TASK STATEMENT: Take the data below and extract the lines from the one with "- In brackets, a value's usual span" to the one with "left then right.", inclusive, exactly as written.
--
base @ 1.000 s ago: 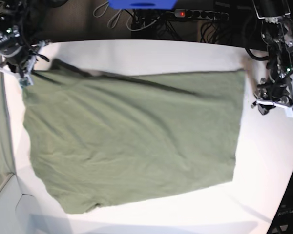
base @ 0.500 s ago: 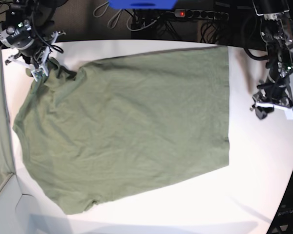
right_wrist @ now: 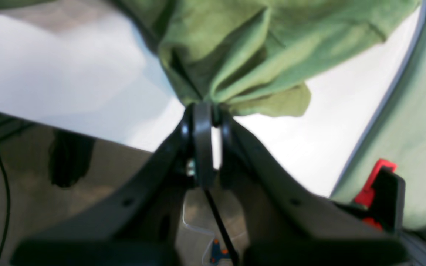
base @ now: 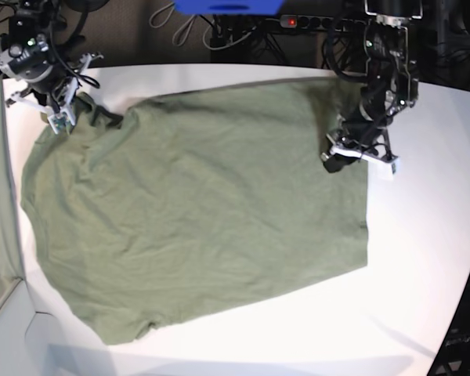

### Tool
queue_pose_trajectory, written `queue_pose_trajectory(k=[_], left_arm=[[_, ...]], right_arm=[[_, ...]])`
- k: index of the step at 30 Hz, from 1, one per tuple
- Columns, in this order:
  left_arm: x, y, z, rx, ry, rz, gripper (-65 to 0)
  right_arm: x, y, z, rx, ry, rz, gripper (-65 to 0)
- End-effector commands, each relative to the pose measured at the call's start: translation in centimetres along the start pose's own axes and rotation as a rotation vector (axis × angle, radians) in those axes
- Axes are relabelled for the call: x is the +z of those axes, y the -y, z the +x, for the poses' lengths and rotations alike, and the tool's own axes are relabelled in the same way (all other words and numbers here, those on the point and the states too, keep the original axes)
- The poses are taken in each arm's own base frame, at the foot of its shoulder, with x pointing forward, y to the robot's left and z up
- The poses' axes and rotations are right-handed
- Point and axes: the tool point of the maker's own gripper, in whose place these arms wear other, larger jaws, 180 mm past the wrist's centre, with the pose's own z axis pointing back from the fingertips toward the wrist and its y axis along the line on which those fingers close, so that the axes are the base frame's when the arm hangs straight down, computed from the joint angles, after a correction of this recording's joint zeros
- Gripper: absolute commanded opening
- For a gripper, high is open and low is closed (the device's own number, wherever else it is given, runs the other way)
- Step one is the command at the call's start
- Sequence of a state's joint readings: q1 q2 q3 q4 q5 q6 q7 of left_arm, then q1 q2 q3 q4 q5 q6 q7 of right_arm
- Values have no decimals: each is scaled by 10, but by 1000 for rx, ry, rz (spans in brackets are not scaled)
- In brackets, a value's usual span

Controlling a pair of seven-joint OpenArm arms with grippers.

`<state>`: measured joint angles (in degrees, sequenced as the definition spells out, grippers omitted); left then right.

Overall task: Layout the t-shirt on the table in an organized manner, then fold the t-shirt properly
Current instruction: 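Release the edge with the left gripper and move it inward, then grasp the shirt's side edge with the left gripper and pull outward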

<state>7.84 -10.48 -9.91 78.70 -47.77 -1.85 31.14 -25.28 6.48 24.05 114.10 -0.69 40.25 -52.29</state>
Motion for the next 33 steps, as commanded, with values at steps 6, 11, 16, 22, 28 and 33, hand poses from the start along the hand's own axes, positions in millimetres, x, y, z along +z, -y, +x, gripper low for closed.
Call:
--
PROBLEM SOLUTION:
- In brackets, a value's usual span

Controlling a pair of seven-joint OpenArm arms with grippers.

`<state>`: measured joint angles (in degrees, sequenced as the definition spells out, grippers omitted); left then right.

This answer is now complete.